The general answer is this: Observational research of the kind we use the OMOP CDM for does not have the associations as input. Instead, the research estimates those associations/links/risks. So, it is the output. That is why we don’t have a mechanism to capture the belief of somebody (usually study investigator) about whether or not the events are linked.

Still, they are legitimate use cases, and for example the whole spontaneous reporting system banks on it. So, what’s the problem with the FACT_RELATIONSHIP connectors? You could create event linkage relationships 1-5 and connect things. Why would that not work?

Are you involved in that, @doleary? Do you have data like that?

100% works.
There are already 2 events recorded in a proper way.
No need to create another event and play with the values. It simply doesn’t exist.
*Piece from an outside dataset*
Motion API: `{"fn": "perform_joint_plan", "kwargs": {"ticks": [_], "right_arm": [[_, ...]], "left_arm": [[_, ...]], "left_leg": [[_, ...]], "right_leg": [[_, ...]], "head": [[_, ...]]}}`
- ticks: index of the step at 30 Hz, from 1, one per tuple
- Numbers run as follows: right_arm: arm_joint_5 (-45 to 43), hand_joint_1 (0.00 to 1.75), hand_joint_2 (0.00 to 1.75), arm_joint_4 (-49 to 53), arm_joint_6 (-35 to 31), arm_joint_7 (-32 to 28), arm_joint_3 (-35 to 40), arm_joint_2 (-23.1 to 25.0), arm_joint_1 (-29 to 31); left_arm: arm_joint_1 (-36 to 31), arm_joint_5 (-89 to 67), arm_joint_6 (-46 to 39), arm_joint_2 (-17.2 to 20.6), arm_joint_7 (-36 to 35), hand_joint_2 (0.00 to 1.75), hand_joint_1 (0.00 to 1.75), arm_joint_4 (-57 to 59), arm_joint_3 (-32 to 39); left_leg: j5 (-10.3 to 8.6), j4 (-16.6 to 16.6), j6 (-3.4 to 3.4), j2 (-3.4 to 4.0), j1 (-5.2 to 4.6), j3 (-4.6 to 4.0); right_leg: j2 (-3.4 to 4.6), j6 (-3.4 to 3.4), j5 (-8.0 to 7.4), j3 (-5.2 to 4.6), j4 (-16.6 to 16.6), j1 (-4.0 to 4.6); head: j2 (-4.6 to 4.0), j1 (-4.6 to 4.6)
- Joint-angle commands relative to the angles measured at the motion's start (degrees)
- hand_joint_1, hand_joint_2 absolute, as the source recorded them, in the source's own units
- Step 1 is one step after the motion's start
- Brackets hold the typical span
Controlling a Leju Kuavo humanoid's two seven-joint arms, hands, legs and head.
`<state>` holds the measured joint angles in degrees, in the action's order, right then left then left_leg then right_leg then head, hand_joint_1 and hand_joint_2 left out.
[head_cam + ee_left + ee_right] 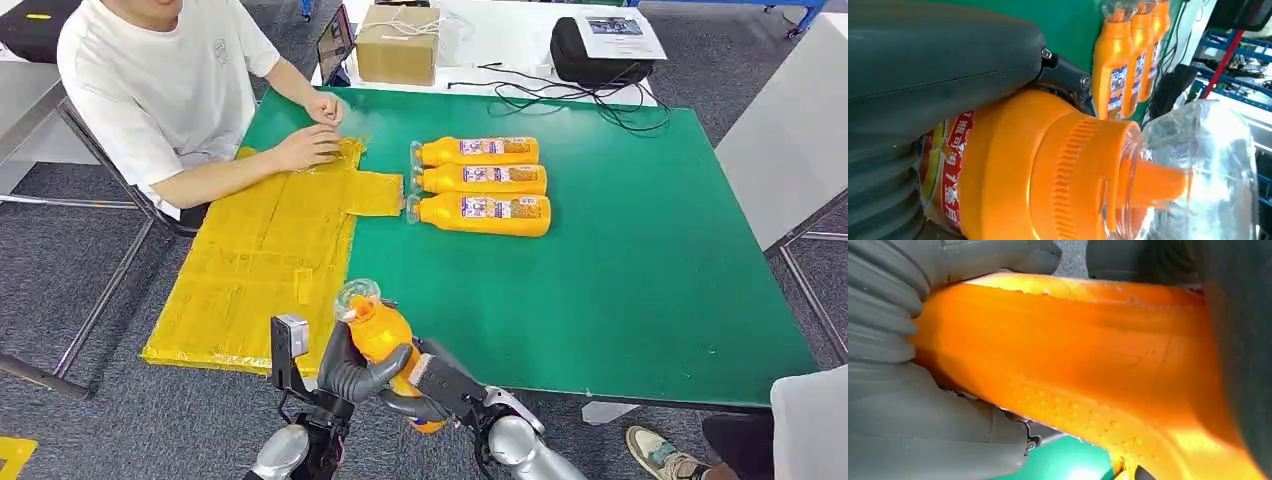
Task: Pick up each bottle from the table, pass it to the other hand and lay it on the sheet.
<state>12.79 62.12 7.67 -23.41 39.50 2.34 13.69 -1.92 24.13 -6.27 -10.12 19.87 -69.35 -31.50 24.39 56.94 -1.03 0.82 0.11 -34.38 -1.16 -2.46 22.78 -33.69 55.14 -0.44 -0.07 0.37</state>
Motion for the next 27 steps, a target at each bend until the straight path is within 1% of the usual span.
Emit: {"fn": "perform_joint_plan", "kwargs": {"ticks": [1,2,3,5,6,7,8,9,10,11,12,14,17,18,19,20,22,23,24,25,27], "right_arm": [[-2.2,0.05,1.75,1.5,-0.2,-1.4,-1.2,2.6,4.8],[-2.5,0.0,1.75,1.9,-0.5,-1.2,-1.6,2.8,4.8],[-2.9,0.0,1.75,2.5,-1.1,-0.9,-2.1,3.1,4.7],[-3.8,0.0,1.75,3.9,-2.3,-1.0,-3.2,4.0,4.2],[-4.2,0.0,0.0,4.8,-3.1,-1.3,-3.8,4.4,3.7],[-4.4,0.0,0.0,5.0,-3.2,-1.3,-4.0,4.7,3.6],[-3.6,0.0,0.0,6.3,-7.4,-2.4,-5.2,5.9,2.3],[-3.9,0.0,0.0,7.8,-10.2,-3.6,-6.5,6.6,1.1],[-2.5,0.0,0.0,9.6,-12.8,-4.4,-6.6,6.5,0.0],[-2.7,0.0,0.0,11.3,-13.9,-3.6,-7.0,6.2,-1.1],[-2.9,0.0,0.0,11.9,-14.3,-3.2,-7.4,6.1,-1.7],[-3.2,0.0,0.0,13.3,-16.7,-4.1,-9.3,6.5,-2.8],[-4.6,0.0,0.0,14.5,-18.6,-5.0,-11.6,7.5,-3.6],[-5.4,0.0,0.0,15.0,-19.7,-5.6,-12.7,8.3,-3.9],[-6.4,0.0,0.0,15.3,-20.3,-5.6,-13.6,8.9,-4.1],[-6.9,0.0,0.0,15.5,-20.8,-5.8,-14.0,9.1,-4.1],[-7.3,0.0,0.0,15.5,-21.3,-6.0,-14.3,9.3,-4.1],[-7.5,0.0,0.0,15.5,-21.4,-5.9,-14.6,9.4,-4.4],[-7.9,0.0,0.0,15.3,-22.0,-5.7,-15.2,9.5,-4.7],[-7.9,0.0,0.0,15.2,-22.0,-5.7,-15.2,9.4,-4.7],[-9.6,0.0,0.0,13.7,-22.9,-2.8,-16.8,9.9,-4.7]], "left_arm": [[1.1,2.7,1.4,0.3,-1.6,1.75,1.75,3.1,1.3],[1.1,2.8,1.2,0.2,-1.3,1.75,1.75,2.6,1.6],[1.1,3.2,1.2,0.1,-1.2,1.75,1.75,2.0,2.0],[1.3,3.9,1.4,0.2,-1.4,1.75,1.75,0.5,2.5],[2.0,4.4,1.1,-0.9,-1.3,1.75,1.75,-0.8,3.0],[2.2,4.3,0.6,-1.1,-1.2,1.75,1.75,-1.4,3.1],[1.5,-0.5,-6.3,-0.9,0.8,1.75,1.75,-3.2,3.6],[0.3,-5.9,-9.8,0.7,2.4,1.75,1.75,-4.1,3.0],[-0.4,-8.2,-10.4,1.9,2.2,1.75,1.75,-5.2,3.7],[-0.5,-9.9,-9.8,2.3,1.1,1.75,1.75,-6.2,5.5],[-0.6,-12.5,-10.6,2.8,0.8,1.75,1.75,-6.4,6.4],[-0.8,-14.9,-10.3,3.3,-0.1,1.75,1.75,-7.1,7.9],[-1.1,-16.3,-9.5,3.9,0.0,1.75,1.75,-8.4,8.0],[-1.0,-16.9,-9.3,3.9,0.1,1.75,1.75,-9.5,8.1],[-1.4,-18.1,-9.9,4.1,0.4,1.75,1.75,-10.1,7.9],[-1.7,-19.6,-11.0,4.3,0.4,1.75,1.75,-10.7,8.0],[-2.6,-22.2,-12.5,4.7,0.5,1.75,1.75,-10.9,8.0],[-3.2,-23.7,-13.2,5.4,0.5,1.75,1.75,-10.9,8.0],[-3.8,-23.9,-12.9,5.9,-0.5,1.75,1.75,-11.0,8.6],[-4.0,-23.9,-12.8,6.1,-0.6,1.75,1.75,-11.0,8.8],[-4.7,-27.6,-14.0,7.7,-1.9,1.75,1.75,-11.3,9.8]], "left_leg": [[0.1,0.0,0.05,0.23,-0.04,0.18],[0.13,0.0,0.07,0.26,-0.03,0.22],[0.23,0.1,0.1,0.3,-0.01,0.28],[0.08,0.0,0.04,0.19,-0.02,0.07],[0.18,0.1,0.07,0.27,-0.03,0.21],[0.08,0.0,0.05,0.21,-0.03,0.08],[0.16,0.1,0.06,0.25,-0.04,0.14],[0.25,0.1,0.08,0.28,-0.02,0.25],[0.08,0.1,0.06,0.16,-0.01,0.05],[0.17,0.1,0.1,0.16,-0.01,0.19],[0.08,0.0,0.08,0.08,0.01,0.08],[0.12,0.0,0.12,0.11,-0.01,0.29],[0.39,0.1,0.25,0.11,0.03,0.68],[0.3,0.1,0.25,0.16,0.02,0.64],[0.4,0.1,0.31,0.09,0.03,0.79],[0.0,0.1,0.1,0.0,0.05,0.07],[-0.09,0.0,0.16,-0.12,0.05,0.11],[0.01,0.1,0.19,-0.21,0.06,0.27],[0.11,0.2,0.21,-0.15,0.06,0.34],[-0.07,0.0,0.17,0.03,0.04,0.12],[-0.09,0.0,0.19,-0.07,0.05,0.15]], "right_leg": [[0.34,0.06,0.04,0.05,0.1,-0.06],[0.39,0.07,0.05,0.07,0.1,-0.05],[0.48,0.11,0.13,0.11,0.2,-0.04],[0.27,0.05,0.02,-0.03,0.1,-0.03],[0.41,0.08,0.09,0.06,0.1,-0.05],[0.3,0.06,0.02,-0.03,0.1,-0.03],[0.38,0.07,0.08,0.0,0.2,-0.05],[0.45,0.1,0.15,0.09,0.2,-0.05],[0.25,0.06,0.04,-0.05,0.1,-0.02],[0.3,0.11,0.14,0.05,0.2,-0.03],[0.17,0.08,0.06,0.0,0.1,0.0],[0.21,0.12,0.13,0.17,0.1,-0.03],[0.41,0.27,0.4,0.49,0.3,-0.01],[0.42,0.25,0.3,0.4,0.2,-0.03],[0.45,0.34,0.44,0.52,0.4,-0.02],[-0.02,0.07,0.06,-0.09,0.1,0.05],[-0.11,0.08,0.1,-0.03,0.1,0.02],[-0.1,0.13,0.22,0.14,0.2,0.03],[0.01,0.15,0.28,0.18,0.3,0.02],[0.06,0.08,0.04,-0.03,0.1,0.01],[-0.04,0.09,0.06,0.02,0.1,0.02]], "head": [[0.0,-0.02],[0.0,0.0],[0.0,-0.02],[0.0,0.0],[0.0,0.0],[0.0,0.0],[0.0,0.0],[0.0,0.0],[0.0,0.0],[0.0,-0.02],[0.0,0.02],[0.0,0.04],[0.0,0.0],[0.0,0.11],[0.0,-0.02],[0.0,-0.09],[0.0,0.02],[0.0,0.02],[0.0,0.0],[0.0,-0.02],[0.0,0.0]]}}
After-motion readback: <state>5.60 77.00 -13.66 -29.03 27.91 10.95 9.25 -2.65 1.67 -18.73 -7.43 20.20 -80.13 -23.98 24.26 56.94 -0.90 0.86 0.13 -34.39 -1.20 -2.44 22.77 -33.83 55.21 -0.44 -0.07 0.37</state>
Why so? Fact_relationship_id concepts = Relationship Domain.

Versions of cdm? Why? Fact_relationship table is there.

As always in the Relationship Domain. But we can make them bi-directional.

I’m an independent consultant and work with medical device companies. One area is implementation of ISO 14971::2019, risk management. Over the years, I’ve been involved in about 25 implementations. I also teach courses in medical device risk management.

The process is interesting because initially (during the design phase) there is little information on harms, their severity, and their frequency of occurrence (probability). The standard requires post-market information collection and analysis to update the risk estimates and the effectiveness of the risk control measures.

The work is company confidential and not shared across the industry. However, in the US the medical device reports (MAUDE database) are public information, but not in other regulatory jurisdictions such as the EU.

The MAUDE database can provide the numerator of the frequency of occurrence, but not the denominator, i.e., the number of procedures with no patient or user harm.